**Problem to solve**
Reproduce all the lines below exactly and omit the images.

**Collected data**
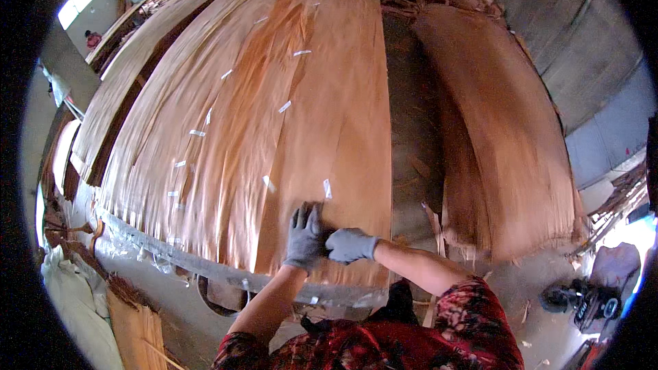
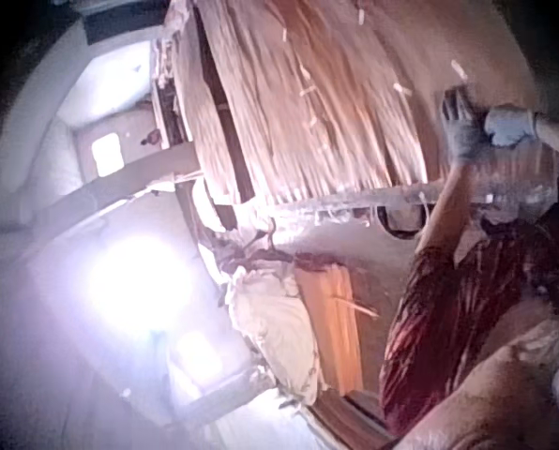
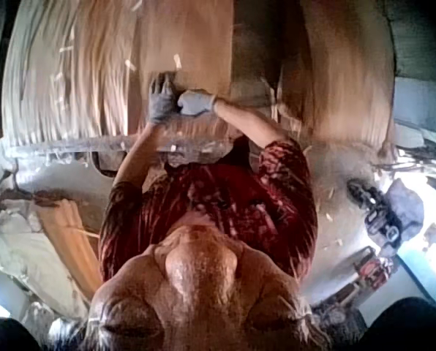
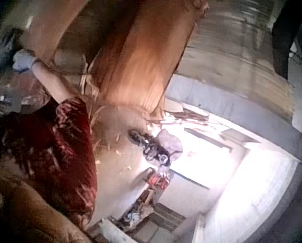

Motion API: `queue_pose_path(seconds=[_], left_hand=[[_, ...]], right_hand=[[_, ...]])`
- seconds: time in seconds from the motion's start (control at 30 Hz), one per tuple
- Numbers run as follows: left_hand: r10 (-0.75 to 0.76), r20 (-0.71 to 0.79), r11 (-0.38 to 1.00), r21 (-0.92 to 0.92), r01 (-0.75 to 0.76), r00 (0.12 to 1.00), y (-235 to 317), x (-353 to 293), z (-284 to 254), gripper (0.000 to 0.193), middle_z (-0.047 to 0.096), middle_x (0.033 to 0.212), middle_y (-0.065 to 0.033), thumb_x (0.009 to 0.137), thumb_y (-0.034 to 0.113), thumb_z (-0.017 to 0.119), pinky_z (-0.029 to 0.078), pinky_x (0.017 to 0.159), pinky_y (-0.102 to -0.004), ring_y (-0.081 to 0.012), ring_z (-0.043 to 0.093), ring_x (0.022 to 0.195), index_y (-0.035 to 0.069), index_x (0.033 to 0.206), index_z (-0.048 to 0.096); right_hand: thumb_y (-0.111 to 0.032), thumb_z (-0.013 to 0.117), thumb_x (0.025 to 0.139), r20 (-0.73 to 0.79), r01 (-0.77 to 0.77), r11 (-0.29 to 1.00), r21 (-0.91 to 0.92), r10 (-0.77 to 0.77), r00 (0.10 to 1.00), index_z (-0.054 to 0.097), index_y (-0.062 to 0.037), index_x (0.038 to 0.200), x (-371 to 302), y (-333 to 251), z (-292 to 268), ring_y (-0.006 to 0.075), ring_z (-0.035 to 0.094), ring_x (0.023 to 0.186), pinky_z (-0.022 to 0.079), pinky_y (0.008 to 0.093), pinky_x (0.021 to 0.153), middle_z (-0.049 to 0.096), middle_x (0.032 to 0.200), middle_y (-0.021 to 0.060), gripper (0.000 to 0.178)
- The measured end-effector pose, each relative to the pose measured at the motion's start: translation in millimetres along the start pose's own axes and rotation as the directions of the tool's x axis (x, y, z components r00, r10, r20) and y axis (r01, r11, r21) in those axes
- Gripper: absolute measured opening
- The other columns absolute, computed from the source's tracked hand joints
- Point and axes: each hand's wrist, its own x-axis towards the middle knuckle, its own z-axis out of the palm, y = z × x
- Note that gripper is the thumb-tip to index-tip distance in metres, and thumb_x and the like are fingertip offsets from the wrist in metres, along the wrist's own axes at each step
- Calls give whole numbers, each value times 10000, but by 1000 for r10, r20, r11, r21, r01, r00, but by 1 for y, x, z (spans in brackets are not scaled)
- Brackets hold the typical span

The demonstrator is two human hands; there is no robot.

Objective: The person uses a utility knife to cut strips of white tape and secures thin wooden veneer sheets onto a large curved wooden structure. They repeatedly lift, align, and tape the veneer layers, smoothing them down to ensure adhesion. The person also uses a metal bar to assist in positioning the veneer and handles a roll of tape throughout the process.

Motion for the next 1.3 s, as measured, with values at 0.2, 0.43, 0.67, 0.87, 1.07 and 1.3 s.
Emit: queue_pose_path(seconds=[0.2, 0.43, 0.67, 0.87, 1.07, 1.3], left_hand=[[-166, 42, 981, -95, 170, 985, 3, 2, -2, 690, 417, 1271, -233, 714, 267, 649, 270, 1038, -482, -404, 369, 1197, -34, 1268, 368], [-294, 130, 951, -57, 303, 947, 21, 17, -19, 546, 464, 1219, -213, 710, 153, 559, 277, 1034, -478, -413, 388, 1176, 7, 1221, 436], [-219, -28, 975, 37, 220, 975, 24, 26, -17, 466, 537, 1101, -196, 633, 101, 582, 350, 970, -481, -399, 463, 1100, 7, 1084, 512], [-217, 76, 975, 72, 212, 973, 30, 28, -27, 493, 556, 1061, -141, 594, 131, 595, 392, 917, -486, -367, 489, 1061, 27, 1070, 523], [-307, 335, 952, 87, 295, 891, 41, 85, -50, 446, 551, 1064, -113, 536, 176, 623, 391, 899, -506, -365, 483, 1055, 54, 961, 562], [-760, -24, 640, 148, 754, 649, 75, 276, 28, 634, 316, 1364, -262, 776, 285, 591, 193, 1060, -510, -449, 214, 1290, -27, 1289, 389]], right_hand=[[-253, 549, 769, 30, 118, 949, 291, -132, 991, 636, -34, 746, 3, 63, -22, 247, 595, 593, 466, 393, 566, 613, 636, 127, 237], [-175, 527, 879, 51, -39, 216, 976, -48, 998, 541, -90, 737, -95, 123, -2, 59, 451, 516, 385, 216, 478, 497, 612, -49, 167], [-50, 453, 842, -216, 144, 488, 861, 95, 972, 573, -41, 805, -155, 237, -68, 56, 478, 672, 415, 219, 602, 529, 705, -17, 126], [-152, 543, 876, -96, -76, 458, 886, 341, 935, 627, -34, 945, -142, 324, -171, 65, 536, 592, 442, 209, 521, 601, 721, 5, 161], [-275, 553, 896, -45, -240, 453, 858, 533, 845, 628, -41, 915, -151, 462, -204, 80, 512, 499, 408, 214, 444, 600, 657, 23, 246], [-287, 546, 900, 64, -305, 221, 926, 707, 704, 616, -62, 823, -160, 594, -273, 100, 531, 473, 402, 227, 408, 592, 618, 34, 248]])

**Answer**
Motion API: `queue_pose_path(seconds=[_], left_hand=[[_, ...]], right_hand=[[_, ...]])`
- seconds: time in seconds from the motion's start (control at 30 Hz), one per tuple
- Numbers run as follows: left_hand: r10 (-0.75 to 0.76), r20 (-0.71 to 0.79), r11 (-0.38 to 1.00), r21 (-0.92 to 0.92), r01 (-0.75 to 0.76), r00 (0.12 to 1.00), y (-235 to 317), x (-353 to 293), z (-284 to 254), gripper (0.000 to 0.193), middle_z (-0.047 to 0.096), middle_x (0.033 to 0.212), middle_y (-0.065 to 0.033), thumb_x (0.009 to 0.137), thumb_y (-0.034 to 0.113), thumb_z (-0.017 to 0.119), pinky_z (-0.029 to 0.078), pinky_x (0.017 to 0.159), pinky_y (-0.102 to -0.004), ring_y (-0.081 to 0.012), ring_z (-0.043 to 0.093), ring_x (0.022 to 0.195), index_y (-0.035 to 0.069), index_x (0.033 to 0.206), index_z (-0.048 to 0.096); right_hand: thumb_y (-0.111 to 0.032), thumb_z (-0.013 to 0.117), thumb_x (0.025 to 0.139), r20 (-0.73 to 0.79), r01 (-0.77 to 0.77), r11 (-0.29 to 1.00), r21 (-0.91 to 0.92), r10 (-0.77 to 0.77), r00 (0.10 to 1.00), index_z (-0.054 to 0.097), index_y (-0.062 to 0.037), index_x (0.038 to 0.200), x (-371 to 302), y (-333 to 251), z (-292 to 268), ring_y (-0.006 to 0.075), ring_z (-0.035 to 0.094), ring_x (0.023 to 0.186), pinky_z (-0.022 to 0.079), pinky_y (0.008 to 0.093), pinky_x (0.021 to 0.153), middle_z (-0.049 to 0.096), middle_x (0.032 to 0.200), middle_y (-0.021 to 0.060), gripper (0.000 to 0.178)
- The measured end-effector pose, each relative to the pose measured at the motion's start: translation in millimetres along the start pose's own axes and rotation as the directions of the tool's x axis (x, y, z components r00, r10, r20) and y axis (r01, r11, r21) in those axes
- Gripper: absolute measured opening
- The other columns absolute, computed from the source's tracked hand joints
- Point and axes: each hand's wrist, its own x-axis towards the middle knuckle, its own z-axis out of the palm, y = z × x
- Note that gripper is the thumb-tip to index-tip distance in metres, and thumb_x and the like are fingertip offsets from the wrist in metres, along the wrist's own axes at each step
- Calls give whole numbers, each value times 10000, but by 1000 for r10, r20, r11, r21, r01, r00, but by 1 for y, x, z (spans in brackets are not scaled)
- Brackets hold the typical span

The demonstrator is two human hands; there is no robot.

Objective: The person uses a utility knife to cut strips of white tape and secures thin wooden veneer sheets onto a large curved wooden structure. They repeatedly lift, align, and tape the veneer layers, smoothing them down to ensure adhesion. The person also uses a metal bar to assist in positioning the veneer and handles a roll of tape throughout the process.

Motion for the next 1.3 s, as measured, with values at 0.2, 0.43, 0.67, 0.87, 1.07 and 1.3 s.
Emit: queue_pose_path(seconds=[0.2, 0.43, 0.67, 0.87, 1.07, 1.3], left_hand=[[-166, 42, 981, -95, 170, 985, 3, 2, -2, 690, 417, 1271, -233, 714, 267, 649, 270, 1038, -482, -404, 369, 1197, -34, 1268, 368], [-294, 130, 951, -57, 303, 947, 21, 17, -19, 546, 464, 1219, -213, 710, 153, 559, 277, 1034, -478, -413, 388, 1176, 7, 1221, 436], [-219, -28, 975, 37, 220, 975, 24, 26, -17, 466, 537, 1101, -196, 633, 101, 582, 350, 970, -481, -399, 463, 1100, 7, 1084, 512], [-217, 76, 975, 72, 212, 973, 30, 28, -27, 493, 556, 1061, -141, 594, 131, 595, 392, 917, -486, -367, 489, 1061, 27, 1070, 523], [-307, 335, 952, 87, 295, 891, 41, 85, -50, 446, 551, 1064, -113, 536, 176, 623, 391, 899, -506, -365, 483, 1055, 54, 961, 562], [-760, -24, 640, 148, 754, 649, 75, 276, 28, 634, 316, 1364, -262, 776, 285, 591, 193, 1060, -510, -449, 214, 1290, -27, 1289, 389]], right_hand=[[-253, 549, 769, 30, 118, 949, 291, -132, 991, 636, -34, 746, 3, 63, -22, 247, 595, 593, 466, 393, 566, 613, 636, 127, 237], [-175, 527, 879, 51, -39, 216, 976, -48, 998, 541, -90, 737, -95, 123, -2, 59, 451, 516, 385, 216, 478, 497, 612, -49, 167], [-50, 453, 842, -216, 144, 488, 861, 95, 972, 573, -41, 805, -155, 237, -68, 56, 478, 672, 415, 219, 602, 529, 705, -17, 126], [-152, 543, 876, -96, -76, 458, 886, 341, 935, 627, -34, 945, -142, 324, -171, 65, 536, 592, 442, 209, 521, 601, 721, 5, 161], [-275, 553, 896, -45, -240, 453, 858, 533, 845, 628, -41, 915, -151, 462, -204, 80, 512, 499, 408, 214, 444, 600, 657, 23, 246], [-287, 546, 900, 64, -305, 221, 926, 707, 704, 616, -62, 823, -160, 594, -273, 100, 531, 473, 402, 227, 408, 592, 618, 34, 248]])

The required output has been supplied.